I am in tears after reading your tribute to your Dad and his legacy to you and family. I knew a lot about him but other things you mentioned made me wish I knew him better in those ways. I share your pain and benefit from my own father’s legacy. Like your Dad, I too wished I would have had a military background as my Dad was a P.O.W. for the last 8 months of WWII . They left a legacy for your Dad and I and now your Dad made sure you had it as well. I hope also that at some time I thought to thank him for taking in Allison into his home and looking out for our daughter. We at least have both of them praying for all of us.
I’m still so sorry about your dad. He was always great fun to be around. While there are certainly many comforting Scriptures, here’s a secular one I hope you and Michelle appreciate as much as I have:
“They say that you can get over anything in time. I don’t believe you can… but given enough time you can put it where it belongs.” ~~John P. Marquand in H.M. Pulham, Esq.
What you’ve written here I can picture him in those words – it’s been well over 18 years since we’ve all gotten together, but I can remember his dedication to everything he did.
Paul, thank God for the legacy of love and wisdom your Dad left for the whole family. It is rare for anyone to have such an amazing Dad! Give your Mom a big hug for me. Please know that my prayer partner and I lift you up every Wednesday afternoon without fail. I also pray throughout the week that The Comforter will be with you and all your family.

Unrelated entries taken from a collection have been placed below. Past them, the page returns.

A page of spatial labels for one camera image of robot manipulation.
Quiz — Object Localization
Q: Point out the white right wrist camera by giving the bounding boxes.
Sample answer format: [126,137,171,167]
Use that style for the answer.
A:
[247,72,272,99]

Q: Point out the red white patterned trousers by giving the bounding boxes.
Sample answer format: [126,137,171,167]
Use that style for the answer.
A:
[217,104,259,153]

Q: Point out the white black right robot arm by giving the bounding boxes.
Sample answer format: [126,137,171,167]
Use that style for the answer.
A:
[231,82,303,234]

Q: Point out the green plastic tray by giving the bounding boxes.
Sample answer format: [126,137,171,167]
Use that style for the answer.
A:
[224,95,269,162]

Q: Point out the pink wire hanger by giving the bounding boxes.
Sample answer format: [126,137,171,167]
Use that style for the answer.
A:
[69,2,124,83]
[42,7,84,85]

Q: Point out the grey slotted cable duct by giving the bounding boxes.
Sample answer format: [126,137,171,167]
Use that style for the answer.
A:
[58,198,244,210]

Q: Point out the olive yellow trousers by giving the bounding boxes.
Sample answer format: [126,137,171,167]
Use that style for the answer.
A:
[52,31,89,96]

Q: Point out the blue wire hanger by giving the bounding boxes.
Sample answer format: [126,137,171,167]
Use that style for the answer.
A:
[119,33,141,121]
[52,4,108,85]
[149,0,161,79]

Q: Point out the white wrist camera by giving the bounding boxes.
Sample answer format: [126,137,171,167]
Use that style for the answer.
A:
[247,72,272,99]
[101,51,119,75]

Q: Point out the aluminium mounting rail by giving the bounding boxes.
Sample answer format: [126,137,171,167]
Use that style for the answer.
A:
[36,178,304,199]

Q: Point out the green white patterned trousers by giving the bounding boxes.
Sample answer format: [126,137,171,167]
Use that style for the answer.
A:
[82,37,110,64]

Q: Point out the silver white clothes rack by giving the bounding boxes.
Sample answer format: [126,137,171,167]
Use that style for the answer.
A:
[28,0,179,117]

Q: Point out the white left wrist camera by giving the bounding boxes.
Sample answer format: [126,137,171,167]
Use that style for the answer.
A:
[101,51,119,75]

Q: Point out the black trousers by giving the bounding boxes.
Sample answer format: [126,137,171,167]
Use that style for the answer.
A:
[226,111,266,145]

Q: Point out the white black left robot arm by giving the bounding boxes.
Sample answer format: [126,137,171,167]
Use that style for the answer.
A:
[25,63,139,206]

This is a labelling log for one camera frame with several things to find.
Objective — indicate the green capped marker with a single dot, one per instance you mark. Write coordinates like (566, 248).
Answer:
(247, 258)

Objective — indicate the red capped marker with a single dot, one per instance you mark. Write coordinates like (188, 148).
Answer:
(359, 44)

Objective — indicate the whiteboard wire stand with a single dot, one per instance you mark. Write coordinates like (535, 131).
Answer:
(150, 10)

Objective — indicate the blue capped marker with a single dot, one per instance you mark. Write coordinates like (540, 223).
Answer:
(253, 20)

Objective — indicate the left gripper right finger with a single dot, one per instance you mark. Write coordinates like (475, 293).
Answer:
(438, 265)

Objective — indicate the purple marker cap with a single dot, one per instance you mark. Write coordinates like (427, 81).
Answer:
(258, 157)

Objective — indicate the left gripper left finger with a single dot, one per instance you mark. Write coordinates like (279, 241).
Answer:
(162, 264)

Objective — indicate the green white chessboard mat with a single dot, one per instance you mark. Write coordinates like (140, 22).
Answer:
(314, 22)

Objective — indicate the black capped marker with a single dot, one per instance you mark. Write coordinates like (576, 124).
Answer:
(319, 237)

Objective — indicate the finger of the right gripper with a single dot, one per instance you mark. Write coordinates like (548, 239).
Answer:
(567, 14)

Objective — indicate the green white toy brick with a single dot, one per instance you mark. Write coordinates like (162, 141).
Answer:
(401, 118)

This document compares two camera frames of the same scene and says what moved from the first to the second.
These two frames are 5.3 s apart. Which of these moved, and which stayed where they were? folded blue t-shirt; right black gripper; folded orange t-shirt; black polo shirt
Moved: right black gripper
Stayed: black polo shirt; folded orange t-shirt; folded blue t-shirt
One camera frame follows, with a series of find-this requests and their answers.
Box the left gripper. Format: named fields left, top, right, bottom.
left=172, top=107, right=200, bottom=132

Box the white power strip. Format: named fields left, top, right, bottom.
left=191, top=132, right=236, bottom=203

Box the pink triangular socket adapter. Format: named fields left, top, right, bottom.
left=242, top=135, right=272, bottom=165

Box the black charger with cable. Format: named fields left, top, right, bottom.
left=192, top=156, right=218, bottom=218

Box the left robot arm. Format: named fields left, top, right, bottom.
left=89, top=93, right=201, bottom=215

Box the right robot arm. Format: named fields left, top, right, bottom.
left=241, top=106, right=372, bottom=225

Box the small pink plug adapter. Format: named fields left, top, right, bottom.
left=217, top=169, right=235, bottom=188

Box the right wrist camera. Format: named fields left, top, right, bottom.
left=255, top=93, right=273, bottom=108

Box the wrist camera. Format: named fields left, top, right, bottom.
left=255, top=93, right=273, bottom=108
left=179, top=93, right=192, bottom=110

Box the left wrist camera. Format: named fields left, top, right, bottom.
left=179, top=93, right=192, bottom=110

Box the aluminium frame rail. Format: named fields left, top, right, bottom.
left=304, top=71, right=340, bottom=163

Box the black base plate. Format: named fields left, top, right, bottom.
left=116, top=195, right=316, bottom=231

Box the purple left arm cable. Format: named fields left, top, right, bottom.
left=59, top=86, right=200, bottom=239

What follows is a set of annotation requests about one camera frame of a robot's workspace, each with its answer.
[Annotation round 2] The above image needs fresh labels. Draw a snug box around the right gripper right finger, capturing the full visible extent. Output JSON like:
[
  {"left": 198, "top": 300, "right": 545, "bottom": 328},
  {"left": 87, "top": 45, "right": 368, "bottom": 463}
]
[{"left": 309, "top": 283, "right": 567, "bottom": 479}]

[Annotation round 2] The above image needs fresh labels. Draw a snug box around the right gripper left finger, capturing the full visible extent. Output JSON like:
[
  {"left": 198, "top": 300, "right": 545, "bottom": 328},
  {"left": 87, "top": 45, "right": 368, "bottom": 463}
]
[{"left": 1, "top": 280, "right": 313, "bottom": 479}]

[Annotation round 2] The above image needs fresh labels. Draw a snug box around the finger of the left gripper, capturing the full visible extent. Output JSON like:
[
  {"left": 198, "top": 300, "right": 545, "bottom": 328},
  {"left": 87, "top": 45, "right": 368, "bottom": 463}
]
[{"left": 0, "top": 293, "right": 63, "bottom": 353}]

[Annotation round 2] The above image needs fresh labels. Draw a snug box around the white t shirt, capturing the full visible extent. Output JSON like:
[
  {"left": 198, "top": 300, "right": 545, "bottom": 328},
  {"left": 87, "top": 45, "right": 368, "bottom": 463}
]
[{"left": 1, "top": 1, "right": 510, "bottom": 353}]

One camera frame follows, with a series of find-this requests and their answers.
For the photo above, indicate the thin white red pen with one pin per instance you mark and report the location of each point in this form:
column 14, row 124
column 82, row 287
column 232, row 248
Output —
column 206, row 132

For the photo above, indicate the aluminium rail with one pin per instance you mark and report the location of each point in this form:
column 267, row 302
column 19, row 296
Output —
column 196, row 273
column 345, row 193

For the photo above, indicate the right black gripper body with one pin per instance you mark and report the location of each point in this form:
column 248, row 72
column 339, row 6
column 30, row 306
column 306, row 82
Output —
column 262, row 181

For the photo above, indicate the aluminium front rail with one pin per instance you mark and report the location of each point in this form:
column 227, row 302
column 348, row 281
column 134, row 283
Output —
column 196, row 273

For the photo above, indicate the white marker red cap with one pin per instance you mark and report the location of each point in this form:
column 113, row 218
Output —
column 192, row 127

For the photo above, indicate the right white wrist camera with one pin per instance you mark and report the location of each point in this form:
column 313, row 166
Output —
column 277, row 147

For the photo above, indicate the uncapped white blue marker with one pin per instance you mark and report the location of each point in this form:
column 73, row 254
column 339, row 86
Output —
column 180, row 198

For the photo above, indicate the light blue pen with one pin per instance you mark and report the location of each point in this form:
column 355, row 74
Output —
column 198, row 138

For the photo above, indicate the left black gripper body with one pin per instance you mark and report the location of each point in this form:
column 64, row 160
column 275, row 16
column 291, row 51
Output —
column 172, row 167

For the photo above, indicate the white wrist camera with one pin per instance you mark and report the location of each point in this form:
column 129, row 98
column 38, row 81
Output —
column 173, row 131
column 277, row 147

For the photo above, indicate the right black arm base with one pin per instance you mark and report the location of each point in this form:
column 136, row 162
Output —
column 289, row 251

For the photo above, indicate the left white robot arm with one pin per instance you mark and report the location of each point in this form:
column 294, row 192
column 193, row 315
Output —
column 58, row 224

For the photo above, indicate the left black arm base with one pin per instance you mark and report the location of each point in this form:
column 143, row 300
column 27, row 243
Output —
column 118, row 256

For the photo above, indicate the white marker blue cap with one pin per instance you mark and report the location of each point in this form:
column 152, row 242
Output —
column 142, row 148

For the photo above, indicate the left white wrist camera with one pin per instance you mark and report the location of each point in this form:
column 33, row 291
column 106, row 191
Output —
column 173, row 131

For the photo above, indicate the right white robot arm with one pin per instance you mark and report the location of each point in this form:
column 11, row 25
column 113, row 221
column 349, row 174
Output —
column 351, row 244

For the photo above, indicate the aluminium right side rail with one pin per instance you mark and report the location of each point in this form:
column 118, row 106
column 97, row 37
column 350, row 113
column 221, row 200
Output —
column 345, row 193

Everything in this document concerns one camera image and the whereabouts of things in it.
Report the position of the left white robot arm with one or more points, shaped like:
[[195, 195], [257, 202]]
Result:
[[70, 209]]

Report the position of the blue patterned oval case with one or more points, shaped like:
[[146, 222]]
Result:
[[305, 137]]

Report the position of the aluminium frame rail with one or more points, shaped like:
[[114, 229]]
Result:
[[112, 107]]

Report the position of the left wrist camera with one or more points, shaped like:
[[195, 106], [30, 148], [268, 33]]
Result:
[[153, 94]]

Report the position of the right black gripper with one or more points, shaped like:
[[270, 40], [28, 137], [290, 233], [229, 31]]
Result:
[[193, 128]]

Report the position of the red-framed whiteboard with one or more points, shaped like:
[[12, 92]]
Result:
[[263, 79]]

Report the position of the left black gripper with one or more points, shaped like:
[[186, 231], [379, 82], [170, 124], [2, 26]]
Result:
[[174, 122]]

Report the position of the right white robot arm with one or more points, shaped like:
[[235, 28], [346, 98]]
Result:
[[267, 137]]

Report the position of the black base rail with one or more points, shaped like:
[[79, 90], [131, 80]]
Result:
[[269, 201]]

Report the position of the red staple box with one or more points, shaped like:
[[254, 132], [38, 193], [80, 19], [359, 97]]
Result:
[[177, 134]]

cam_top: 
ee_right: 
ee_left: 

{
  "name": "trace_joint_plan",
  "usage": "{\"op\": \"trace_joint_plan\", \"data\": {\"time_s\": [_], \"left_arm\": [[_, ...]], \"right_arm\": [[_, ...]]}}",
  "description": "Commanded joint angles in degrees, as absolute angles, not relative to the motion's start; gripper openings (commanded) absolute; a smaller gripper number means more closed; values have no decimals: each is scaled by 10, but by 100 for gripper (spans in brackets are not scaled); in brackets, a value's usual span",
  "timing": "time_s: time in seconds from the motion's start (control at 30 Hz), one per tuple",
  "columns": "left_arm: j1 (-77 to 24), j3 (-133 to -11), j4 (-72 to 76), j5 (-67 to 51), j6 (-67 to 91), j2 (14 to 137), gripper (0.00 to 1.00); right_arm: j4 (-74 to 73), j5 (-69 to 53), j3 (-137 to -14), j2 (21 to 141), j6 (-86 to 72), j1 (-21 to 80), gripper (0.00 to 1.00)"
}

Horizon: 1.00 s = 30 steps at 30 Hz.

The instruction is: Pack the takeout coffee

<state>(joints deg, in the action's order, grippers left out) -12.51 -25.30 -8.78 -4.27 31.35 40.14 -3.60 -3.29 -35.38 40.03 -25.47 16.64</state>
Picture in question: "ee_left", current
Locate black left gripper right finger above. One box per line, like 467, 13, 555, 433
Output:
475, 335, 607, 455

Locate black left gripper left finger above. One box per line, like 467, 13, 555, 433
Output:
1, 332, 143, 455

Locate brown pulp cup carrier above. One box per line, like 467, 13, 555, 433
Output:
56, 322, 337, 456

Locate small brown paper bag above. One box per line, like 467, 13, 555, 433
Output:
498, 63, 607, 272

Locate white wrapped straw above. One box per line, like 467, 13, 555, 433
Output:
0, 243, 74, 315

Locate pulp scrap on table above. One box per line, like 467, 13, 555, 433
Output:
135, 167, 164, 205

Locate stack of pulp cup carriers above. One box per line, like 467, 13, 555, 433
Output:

Paul, I was very sad when I heard of your dads passing. Reading your comments bring back so many fond memories of spending time with your dad in the media room. He taught me everything I know about videography and I still use those skills today to serve the Lord at our church. I laughed at the comment about protect the camera at all cost. I remember him telling me that every time I ran camera 3. He taught me what a schoce meant. Using angles and fades. Now I have been teaching my son how to run cameras at church and have referenced your dad often. He also gave me great advice about managing a drug store as we shared that commonality. He gave advice to me as a young husband and father. He was quiet and seemed private, but once he let you in his circle, he was funny, caring, helpful, insightful, and one of the best men I have ever known. Thank you to you and your family for sharing him with so many and just know how special he will always to me! I pray that the peace of God will continue to cover your family.